Exercise
Respond with the count alone after checking every line in the material below for "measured".

Source material
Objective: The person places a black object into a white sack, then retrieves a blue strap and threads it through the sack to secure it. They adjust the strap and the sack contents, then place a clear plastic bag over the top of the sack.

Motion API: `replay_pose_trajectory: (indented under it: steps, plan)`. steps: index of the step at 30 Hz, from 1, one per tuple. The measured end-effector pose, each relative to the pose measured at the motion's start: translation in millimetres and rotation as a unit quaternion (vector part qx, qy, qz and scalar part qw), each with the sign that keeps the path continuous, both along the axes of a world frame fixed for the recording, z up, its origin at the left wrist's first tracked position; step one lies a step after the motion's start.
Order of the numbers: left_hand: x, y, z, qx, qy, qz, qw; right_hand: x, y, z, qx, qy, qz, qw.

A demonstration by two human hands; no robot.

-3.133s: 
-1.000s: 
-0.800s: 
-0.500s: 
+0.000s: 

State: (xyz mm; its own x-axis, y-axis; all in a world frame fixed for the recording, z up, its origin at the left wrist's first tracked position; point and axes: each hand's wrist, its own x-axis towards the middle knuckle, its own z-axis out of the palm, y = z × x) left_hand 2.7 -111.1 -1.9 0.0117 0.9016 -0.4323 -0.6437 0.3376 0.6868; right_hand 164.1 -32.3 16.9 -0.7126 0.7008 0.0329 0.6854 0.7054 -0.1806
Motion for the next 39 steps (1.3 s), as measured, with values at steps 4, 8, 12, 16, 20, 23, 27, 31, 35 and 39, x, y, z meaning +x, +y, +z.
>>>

Final answer
2